Patients notice the difference too. At The Permanente Medical Group, 47% of patients said their doctor spent less time on the computer.⁹
What should smaller and larger medical practices look for differently when evaluating medical speech recognition software?
The right criteria depend on who owns the problem and who approves the solution. In a smaller practice, the clinician is often the buyer, the champion, and the main user. In a larger group, the clinician champion also needs to convince the administrator who controls software spend.
For smaller practices and independent clinicians, focus on:
- Note quality first. Does the generated plan section capture clinical detail more completely than your manual notes?
- Accuracy for your specialty. Does the tool handle your terminology, your accent, and your speaking style?
- EHR delivery. Does it sync with your system, or does it require copy-paste?
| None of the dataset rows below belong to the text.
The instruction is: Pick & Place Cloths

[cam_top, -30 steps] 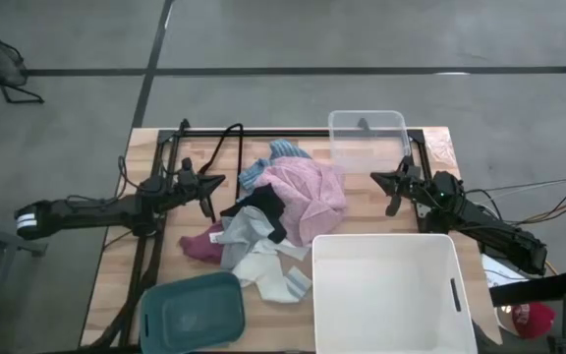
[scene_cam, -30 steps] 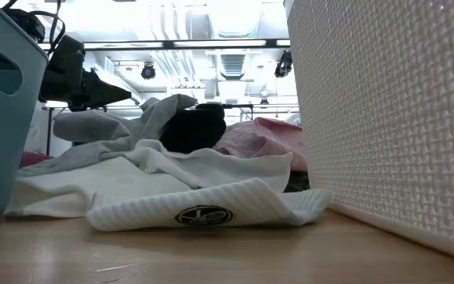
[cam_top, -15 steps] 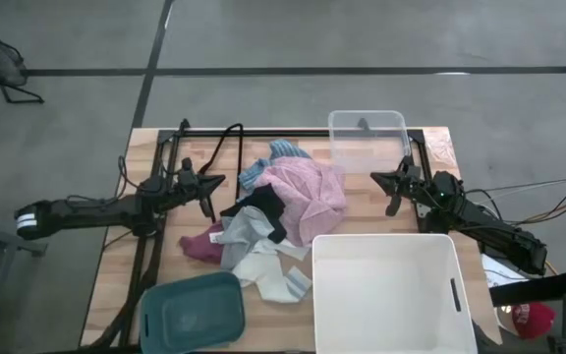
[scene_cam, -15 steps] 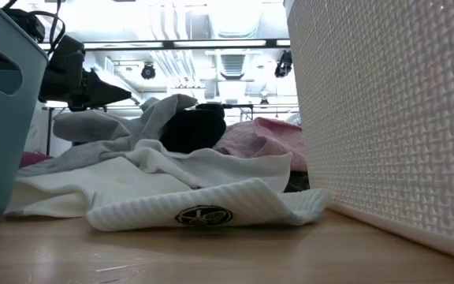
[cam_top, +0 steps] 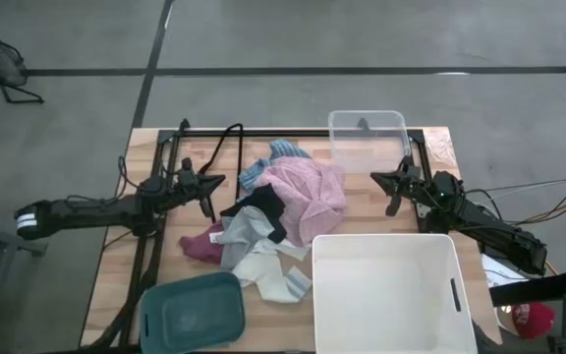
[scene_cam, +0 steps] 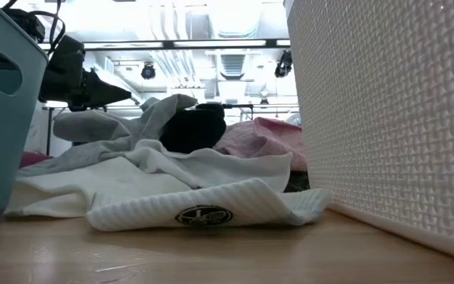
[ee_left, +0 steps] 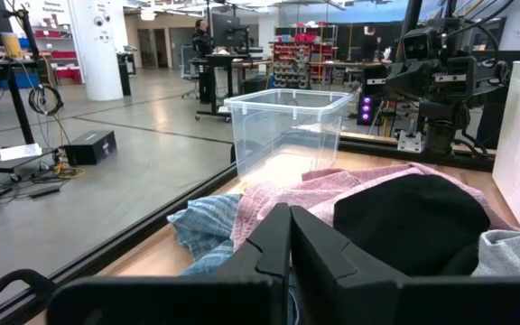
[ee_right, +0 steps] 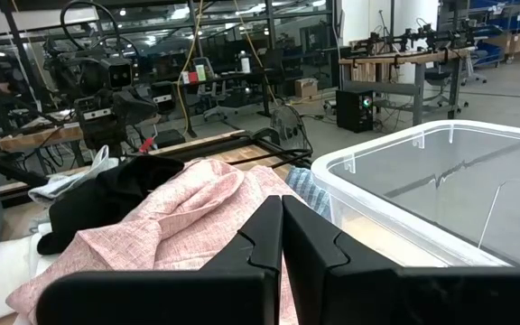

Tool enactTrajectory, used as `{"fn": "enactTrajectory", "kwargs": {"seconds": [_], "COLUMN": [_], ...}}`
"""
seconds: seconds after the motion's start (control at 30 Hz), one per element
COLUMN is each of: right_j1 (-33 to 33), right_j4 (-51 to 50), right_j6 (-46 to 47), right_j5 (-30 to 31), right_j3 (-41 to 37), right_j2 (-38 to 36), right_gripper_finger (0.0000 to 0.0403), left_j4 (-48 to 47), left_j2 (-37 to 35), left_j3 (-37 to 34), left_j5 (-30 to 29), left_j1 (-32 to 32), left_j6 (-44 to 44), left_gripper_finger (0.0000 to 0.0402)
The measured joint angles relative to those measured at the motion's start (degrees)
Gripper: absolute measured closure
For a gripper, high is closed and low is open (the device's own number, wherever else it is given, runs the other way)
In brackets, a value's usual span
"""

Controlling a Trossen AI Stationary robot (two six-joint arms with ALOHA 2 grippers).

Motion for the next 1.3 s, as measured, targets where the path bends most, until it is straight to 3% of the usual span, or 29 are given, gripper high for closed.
{"fn": "enactTrajectory", "kwargs": {"seconds": [0.77,0.97,1.3], "right_j1": [0.0,-0.4,-0.4], "right_j4": [0.1,0.4,0.1], "right_j6": [0.0,-0.1,2.1], "right_j5": [0.1,9.4,10.6], "right_j3": [0.0,0.0,0.0], "right_j2": [0.0,0.1,0.0], "right_gripper_finger": [0.0394,0.0394,0.0394], "left_j4": [0.0,0.0,0.0], "left_j2": [0.0,0.0,0.0], "left_j3": [0.0,0.0,0.0], "left_j5": [0.0,0.0,0.0], "left_j1": [0.0,0.0,0.0], "left_j6": [0.0,0.0,0.0], "left_gripper_finger": [0.0388,0.0388,0.0388]}}
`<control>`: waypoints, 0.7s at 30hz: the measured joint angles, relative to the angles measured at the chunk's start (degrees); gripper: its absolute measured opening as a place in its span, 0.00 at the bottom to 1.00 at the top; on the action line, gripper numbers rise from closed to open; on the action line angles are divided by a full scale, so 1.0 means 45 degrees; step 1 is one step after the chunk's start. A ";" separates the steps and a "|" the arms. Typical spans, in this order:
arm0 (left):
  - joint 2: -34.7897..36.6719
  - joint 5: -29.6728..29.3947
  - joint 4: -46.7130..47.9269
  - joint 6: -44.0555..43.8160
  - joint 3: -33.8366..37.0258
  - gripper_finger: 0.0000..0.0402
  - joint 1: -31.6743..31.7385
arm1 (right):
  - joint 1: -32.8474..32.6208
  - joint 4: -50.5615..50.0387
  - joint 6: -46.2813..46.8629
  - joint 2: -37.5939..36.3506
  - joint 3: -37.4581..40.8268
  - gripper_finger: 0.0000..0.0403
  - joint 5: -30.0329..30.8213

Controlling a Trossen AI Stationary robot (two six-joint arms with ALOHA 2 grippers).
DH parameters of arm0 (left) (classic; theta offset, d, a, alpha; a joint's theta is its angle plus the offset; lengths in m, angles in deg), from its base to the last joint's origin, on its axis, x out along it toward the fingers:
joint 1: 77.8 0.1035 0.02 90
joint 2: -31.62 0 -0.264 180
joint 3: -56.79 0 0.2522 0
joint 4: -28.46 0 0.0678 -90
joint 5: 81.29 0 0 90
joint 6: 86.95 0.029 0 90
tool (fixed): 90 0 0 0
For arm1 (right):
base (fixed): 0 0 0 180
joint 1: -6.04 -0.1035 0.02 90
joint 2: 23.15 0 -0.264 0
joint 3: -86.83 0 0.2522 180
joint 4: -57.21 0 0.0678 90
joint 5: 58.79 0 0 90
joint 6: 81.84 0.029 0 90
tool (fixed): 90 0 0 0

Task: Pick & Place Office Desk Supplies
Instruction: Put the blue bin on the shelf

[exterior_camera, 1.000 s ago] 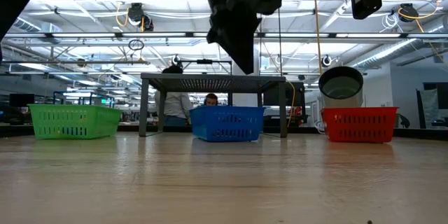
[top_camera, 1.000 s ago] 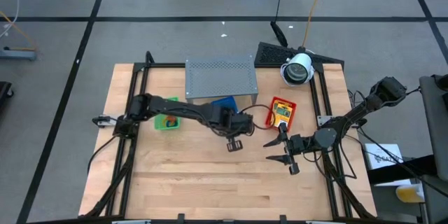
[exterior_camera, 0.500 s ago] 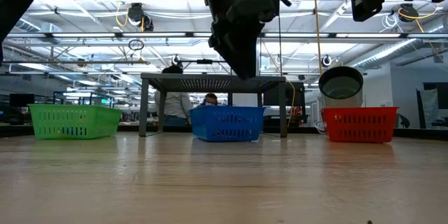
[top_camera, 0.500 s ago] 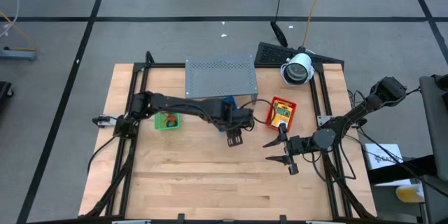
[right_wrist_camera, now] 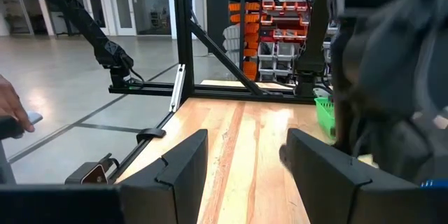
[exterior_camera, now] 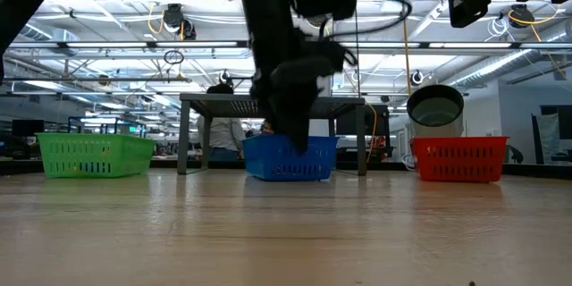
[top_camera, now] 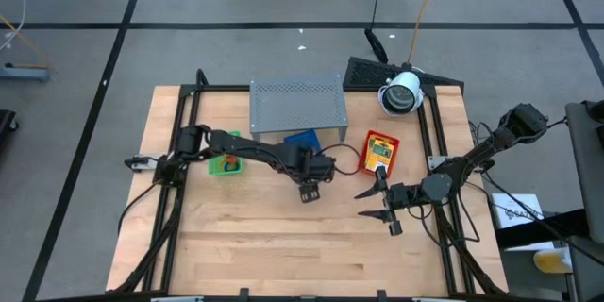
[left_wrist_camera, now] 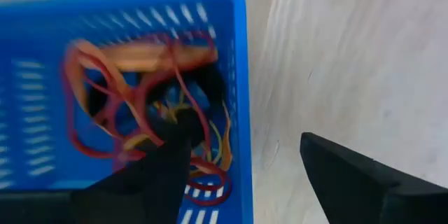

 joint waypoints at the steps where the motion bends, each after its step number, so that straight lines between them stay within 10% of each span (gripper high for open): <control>1: -0.0005 0.0018 -0.0093 -0.0092 0.0220 0.69 -0.0003 | 0.0000 0.0000 0.0005 0.0000 0.0000 0.46 0.0000; 21: -0.0005 0.0011 -0.3756 -0.0881 0.0936 0.56 -0.0211 | 0.0000 0.0102 0.0034 0.0000 0.0000 0.46 0.0029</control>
- Privacy and compliance. How long is audio retained, and who can access it? Where are notes stored?
- Administrative documents. Does the tool generate prior auth requests, patient letters, and work excuse notes from the visit, or only the clinical note?
- Trial terms. Is there a trial long enough to test with real patients and no credit card required?
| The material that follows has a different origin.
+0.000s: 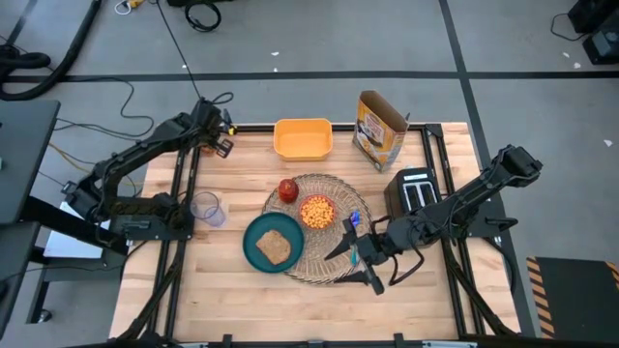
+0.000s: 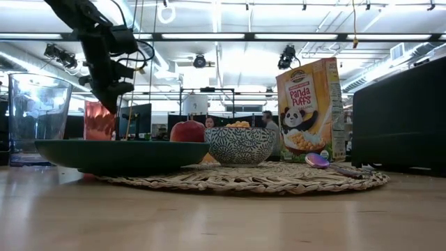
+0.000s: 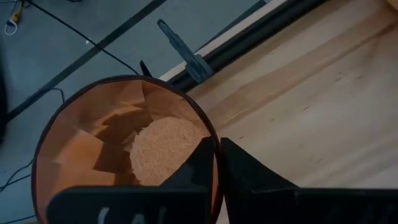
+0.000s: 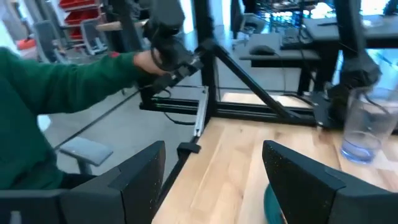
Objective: Arrange a breakfast setting
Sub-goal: Put the brown cup of milk to the top right of the brown table mat
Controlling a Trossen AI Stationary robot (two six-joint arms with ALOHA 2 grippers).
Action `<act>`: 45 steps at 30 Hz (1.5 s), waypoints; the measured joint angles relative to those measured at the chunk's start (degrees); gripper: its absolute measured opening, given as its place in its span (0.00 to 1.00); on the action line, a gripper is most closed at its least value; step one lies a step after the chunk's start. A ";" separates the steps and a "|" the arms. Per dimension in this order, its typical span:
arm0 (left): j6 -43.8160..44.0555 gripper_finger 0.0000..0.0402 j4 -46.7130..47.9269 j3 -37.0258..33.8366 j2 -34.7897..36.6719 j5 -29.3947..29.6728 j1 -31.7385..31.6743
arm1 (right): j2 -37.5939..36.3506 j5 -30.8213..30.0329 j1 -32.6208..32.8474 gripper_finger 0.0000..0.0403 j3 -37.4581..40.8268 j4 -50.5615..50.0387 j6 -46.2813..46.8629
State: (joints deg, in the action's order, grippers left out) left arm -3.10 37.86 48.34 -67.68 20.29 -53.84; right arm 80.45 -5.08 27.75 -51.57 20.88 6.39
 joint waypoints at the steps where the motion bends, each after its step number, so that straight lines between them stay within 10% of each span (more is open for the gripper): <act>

- Support. Is there live phone support when something goes wrong during a clinic day, or only a ticket queue?
For larger and multisite group practices, add:
- Consistency across providers. Does note structure stay consistent when multiple clinicians use the tool differently?
- EHR integration depth. One-click sync versus browser extension versus manual import matters at scale.
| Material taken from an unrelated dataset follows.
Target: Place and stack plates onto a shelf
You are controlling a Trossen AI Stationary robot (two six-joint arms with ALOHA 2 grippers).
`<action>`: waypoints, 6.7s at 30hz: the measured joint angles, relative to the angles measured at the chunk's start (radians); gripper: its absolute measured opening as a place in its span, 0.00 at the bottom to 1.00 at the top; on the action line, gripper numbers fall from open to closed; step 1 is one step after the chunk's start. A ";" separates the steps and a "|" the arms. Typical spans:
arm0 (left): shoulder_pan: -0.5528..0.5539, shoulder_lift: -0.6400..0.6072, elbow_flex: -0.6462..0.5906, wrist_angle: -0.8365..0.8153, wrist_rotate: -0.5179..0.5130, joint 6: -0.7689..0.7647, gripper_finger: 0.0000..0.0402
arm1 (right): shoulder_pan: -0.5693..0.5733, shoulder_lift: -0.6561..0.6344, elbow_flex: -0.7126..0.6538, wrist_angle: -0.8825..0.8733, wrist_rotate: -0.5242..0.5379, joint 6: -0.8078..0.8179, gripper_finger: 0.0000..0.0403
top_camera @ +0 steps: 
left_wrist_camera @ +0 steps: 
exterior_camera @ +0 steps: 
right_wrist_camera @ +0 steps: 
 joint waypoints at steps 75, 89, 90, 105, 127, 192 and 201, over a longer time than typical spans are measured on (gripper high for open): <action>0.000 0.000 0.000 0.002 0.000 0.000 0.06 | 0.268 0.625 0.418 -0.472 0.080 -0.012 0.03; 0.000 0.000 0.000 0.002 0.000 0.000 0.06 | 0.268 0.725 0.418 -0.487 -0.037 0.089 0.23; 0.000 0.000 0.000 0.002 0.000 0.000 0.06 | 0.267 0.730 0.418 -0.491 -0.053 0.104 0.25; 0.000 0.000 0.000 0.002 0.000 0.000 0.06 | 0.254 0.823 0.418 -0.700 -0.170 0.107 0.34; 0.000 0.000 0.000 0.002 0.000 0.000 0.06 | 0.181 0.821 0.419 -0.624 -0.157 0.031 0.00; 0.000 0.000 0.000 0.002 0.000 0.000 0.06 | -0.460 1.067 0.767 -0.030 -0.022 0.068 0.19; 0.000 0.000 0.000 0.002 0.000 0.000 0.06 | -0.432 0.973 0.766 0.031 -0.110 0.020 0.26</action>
- Error monitoring. How does the system flag issues, and who reviews them? A clinical trial found that omissions are the most common error type in AI-generated notes, making clinician review essential at every level.⁷
- Billing accuracy. More complete notes generally reduce claim denials from insufficient documentation. That effect compounds across a large provider panel.
- Rollout support. Is there live onboarding? Can the tool handle mixed in-person and telehealth schedules?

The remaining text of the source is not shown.